**Assignment**
Copy the listing below letter for letter, passing over each picture.

○ ○ ○ ○

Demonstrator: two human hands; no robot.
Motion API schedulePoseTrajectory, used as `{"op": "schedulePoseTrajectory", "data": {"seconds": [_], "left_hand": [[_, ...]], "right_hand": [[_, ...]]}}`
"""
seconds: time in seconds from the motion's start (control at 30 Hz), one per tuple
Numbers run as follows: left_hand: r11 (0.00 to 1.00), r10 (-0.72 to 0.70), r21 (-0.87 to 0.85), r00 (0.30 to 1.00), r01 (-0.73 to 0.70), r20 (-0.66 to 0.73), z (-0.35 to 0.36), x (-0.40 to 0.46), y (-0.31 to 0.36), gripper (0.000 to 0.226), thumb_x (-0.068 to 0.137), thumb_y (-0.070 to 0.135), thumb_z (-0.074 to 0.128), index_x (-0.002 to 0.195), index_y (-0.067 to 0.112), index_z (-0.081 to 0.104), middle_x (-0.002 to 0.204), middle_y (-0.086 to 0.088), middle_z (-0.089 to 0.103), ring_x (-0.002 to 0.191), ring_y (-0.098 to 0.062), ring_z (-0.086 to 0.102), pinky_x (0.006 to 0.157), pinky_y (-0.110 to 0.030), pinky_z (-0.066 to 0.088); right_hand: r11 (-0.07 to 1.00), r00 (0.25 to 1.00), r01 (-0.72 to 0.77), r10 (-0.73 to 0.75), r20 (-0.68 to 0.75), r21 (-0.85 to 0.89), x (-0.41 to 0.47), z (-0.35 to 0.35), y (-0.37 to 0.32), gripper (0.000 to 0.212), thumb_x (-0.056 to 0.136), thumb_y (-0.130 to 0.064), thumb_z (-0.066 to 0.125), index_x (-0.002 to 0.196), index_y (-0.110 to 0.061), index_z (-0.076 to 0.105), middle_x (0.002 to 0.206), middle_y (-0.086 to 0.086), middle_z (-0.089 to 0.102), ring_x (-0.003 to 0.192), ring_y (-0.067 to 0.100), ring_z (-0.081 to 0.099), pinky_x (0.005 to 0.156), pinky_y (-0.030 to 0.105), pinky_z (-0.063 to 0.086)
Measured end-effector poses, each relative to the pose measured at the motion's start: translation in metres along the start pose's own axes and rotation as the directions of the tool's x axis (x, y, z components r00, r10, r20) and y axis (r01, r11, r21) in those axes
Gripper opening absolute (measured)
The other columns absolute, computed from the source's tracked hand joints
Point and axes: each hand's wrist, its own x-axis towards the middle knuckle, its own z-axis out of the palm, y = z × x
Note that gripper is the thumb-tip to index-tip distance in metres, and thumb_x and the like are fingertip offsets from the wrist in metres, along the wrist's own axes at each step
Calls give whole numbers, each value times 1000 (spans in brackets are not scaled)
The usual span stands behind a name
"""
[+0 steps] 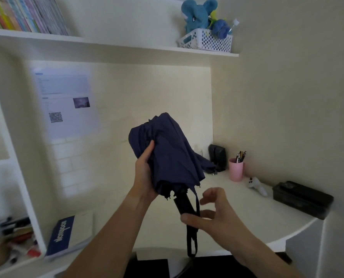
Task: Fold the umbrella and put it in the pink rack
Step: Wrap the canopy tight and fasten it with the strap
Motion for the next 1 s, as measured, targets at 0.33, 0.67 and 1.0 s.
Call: {"op": "schedulePoseTrajectory", "data": {"seconds": [0.33,0.67,1.0], "left_hand": [[998,-51,-39,997,49,-59,-14,10,-4,42,103,43,61,131,13,70,106,-7,84,89,-25,82,73,-38,65],[987,-130,85,988,138,-87,-10,11,-10,67,78,43,91,132,9,72,128,-15,77,115,-35,76,105,-54,58],[983,-163,84,986,164,-20,0,4,-8,78,88,75,64,133,12,68,120,-17,80,104,-32,80,92,-47,63]], "right_hand": [[932,936,312,-334,-110,-184,-3,-27,-28,9,89,-21,79,90,-31,78,75,-10,70,60,7,54,61,15,43],[795,938,223,-332,-96,-564,15,-39,-89,84,53,-78,83,128,-47,59,99,-12,70,91,9,69,84,32,56],[967,928,215,-246,-279,-136,63,-25,-68,35,94,-31,67,67,-11,59,57,0,49,55,16,43,54,30,33]]}}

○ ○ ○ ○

**Solution for this task**
Demonstrator: two human hands; no robot.
Motion API schedulePoseTrajectory, used as `{"op": "schedulePoseTrajectory", "data": {"seconds": [_], "left_hand": [[_, ...]], "right_hand": [[_, ...]]}}`
"""
seconds: time in seconds from the motion's start (control at 30 Hz), one per tuple
Numbers run as follows: left_hand: r11 (0.00 to 1.00), r10 (-0.72 to 0.70), r21 (-0.87 to 0.85), r00 (0.30 to 1.00), r01 (-0.73 to 0.70), r20 (-0.66 to 0.73), z (-0.35 to 0.36), x (-0.40 to 0.46), y (-0.31 to 0.36), gripper (0.000 to 0.226), thumb_x (-0.068 to 0.137), thumb_y (-0.070 to 0.135), thumb_z (-0.074 to 0.128), index_x (-0.002 to 0.195), index_y (-0.067 to 0.112), index_z (-0.081 to 0.104), middle_x (-0.002 to 0.204), middle_y (-0.086 to 0.088), middle_z (-0.089 to 0.103), ring_x (-0.002 to 0.191), ring_y (-0.098 to 0.062), ring_z (-0.086 to 0.102), pinky_x (0.006 to 0.157), pinky_y (-0.110 to 0.030), pinky_z (-0.066 to 0.088); right_hand: r11 (-0.07 to 1.00), r00 (0.25 to 1.00), r01 (-0.72 to 0.77), r10 (-0.73 to 0.75), r20 (-0.68 to 0.75), r21 (-0.85 to 0.89), x (-0.41 to 0.47), z (-0.35 to 0.35), y (-0.37 to 0.32), gripper (0.000 to 0.212), thumb_x (-0.056 to 0.136), thumb_y (-0.130 to 0.064), thumb_z (-0.066 to 0.125), index_x (-0.002 to 0.196), index_y (-0.110 to 0.061), index_z (-0.076 to 0.105), middle_x (0.002 to 0.206), middle_y (-0.086 to 0.086), middle_z (-0.089 to 0.102), ring_x (-0.003 to 0.192), ring_y (-0.067 to 0.100), ring_z (-0.081 to 0.099), pinky_x (0.005 to 0.156), pinky_y (-0.030 to 0.105), pinky_z (-0.063 to 0.086)
Measured end-effector poses, each relative to the pose measured at the motion's start: translation in metres along the start pose's own axes and rotation as the directions of the tool's x axis (x, y, z components r00, r10, r20) and y axis (r01, r11, r21) in those axes
Gripper opening absolute (measured)
The other columns absolute, computed from the source's tracked hand joints
Point and axes: each hand's wrist, its own x-axis towards the middle knuckle, its own z-axis out of the palm, y = z × x
Note that gripper is the thumb-tip to index-tip distance in metres, and thumb_x and the like are fingertip offsets from the wrist in metres, along the wrist's own axes at each step
Calls give whole numbers, each value times 1000 (spans in brackets are not scaled)
The usual span stands behind a name
"""
[+0 steps] 
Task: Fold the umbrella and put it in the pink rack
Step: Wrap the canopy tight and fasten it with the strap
Motion for the next 1 s, as measured, targets at 0.33, 0.67 and 1.0 s.
Call: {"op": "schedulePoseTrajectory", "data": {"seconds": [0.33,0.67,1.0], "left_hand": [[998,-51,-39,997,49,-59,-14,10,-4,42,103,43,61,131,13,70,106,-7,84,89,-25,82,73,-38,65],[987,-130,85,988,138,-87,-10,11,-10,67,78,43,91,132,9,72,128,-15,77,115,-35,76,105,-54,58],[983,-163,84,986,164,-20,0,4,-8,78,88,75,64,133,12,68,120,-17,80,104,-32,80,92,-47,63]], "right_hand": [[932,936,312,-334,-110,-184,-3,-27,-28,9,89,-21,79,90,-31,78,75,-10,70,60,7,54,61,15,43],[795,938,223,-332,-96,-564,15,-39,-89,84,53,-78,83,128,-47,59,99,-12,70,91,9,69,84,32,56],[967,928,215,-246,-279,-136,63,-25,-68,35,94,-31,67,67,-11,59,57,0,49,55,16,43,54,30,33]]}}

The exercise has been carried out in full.